This study adopts CRISP-DM approach to analyze the problem and apply data analytics using machine learning techniques to build predictive model that could be implemented to improve operational efficiency of the production line [20]. Fig 1 shows the phases in CRISP-DM, followed by the details of the research process undertaken in this research.
Business Understanding
The CRISP-DM starts with the Business Understanding phase, which consists of identifying business goal and data mining goal. As mentioned in above, the dataset used for this research came from case study Company that has been operating for more than 40 years. As part of their initiative to improve their overall performance especially in the production and operation sector, the case company is executing a project that requires them to explore on data analytics and machine learning. The source of delay, which can affect the ultimate output and production in days, is a common issue that occurs throughout the manufacturing process. As a result, the business goal is to identify significant delay reasons, which will aid in making manufacturing more efficient and removing the potential and cause of delays.
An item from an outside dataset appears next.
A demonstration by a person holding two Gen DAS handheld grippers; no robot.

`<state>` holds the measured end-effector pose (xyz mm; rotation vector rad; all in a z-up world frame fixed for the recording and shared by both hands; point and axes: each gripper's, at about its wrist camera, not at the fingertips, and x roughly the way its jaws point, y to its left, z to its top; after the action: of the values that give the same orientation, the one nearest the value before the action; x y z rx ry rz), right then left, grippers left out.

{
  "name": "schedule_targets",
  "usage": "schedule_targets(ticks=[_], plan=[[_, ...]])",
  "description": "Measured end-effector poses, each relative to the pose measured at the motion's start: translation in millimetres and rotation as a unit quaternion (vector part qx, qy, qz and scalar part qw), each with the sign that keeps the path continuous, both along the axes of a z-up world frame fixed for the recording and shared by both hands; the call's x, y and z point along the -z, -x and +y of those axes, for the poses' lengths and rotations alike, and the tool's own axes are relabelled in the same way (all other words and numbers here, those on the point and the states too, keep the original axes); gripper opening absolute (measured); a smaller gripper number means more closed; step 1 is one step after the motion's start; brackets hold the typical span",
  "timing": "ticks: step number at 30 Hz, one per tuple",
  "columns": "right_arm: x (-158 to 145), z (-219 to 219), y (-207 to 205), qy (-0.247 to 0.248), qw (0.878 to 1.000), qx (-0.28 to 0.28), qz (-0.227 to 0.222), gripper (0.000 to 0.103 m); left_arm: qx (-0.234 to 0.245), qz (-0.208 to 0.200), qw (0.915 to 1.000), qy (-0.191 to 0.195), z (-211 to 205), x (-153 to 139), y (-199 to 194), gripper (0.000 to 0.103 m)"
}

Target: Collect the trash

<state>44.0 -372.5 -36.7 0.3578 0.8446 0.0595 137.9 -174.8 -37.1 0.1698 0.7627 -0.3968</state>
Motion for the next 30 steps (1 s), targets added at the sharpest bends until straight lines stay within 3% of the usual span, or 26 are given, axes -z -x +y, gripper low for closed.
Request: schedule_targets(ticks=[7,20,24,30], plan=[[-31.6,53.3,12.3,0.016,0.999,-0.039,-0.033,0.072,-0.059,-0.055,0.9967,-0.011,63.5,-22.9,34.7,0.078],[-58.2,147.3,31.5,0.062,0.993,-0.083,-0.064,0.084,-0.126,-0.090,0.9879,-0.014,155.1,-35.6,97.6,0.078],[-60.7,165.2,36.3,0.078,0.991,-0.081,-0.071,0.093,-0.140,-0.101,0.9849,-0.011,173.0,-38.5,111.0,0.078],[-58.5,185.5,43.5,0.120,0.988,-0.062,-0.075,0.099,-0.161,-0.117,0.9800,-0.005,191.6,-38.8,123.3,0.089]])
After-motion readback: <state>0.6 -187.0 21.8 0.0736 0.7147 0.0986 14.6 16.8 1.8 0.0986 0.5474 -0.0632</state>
The purpose of data mining is to use the details of production operations to predict the cause of the delay. To achieve the data mining purpose, four machine learning algorithms are used to develop prediction models: Naive Bayes, Decision Tree, Neural Network, and Random Forest. Stratified sampling is utilized in dealing with imbalanced data. To evaluate the performance of the various predictive models, standard metrics such as sensitivity, precision and accuracy are used. KNIME analytics platform, open source data science software was used to carryout data mining process.
Data Understanding
The target dataset was obtained from the Operation Department of the case company containing 180 rows and 24 columns such as Job Start, Job End, Total Operation Time, Operation Start, Maintenance Plan, Maintenance Unplanned, Insurance Briefing, Full Stockpile, Blasting, Pump Cleaning, Out of Stone, Rain, Stone Stocked, Late Lorry, Quarry-Top Full Water, Road Expansion Quarry-Top, Real-Time Operation Hour, Lorry Trip, Total Output and Total Tonnes per Hour. The outcome variable is column “Delay”, which has True / False values indicating whether the production has occurred delay or not in the current production period. Fig 2 below shows the screenshot of the dataset for a few samples before data pre-processing.
Data Preparation
Primarily in Data Preparation phase, this research explored the dataset to see whether the input dataset is standardized and any missing values are observed. In the preliminary process, we observed that the data for each month had different format and was not standardized. Therefore, major preparations were made to standardize all parameters in the data for each month. On the other hand, the dataset has many missing values that were represented by “-” in most delay predictors, in which later was changed to “0” to signify that there is not delay value within the predictor. Besides that, the dataset is segregated into Machine 1
and Machine 2 to different spreadsheets, which later was restructured with added columns labelled “Machine” and “Delay”. Furthermore, the row where the Date falls on a holiday and no production was produced is removed as there is no data input in the dataset. As a result, there are 151 rows and 23 columns of data merged for both machines into one spreadsheet.
Most of the pre-processing work was mainly on formatting the parameters, in which most data input was not in the same category. Prior discussion suggested that the predictor operation time data input was labelled in the unit of hours. However, the input was not standardized as some data was in time format and few in number format. Besides that, the time format is changed to 24 hours formatting. The column “operation” was removed as it was observed redundant and overlapping the category of real-time operation. Therefore, it was not used in the prediction model since most of the data under the “operation” column is empty. Apart from that, all the variables were combined into one spreadsheet to ensure that it is readable by the software.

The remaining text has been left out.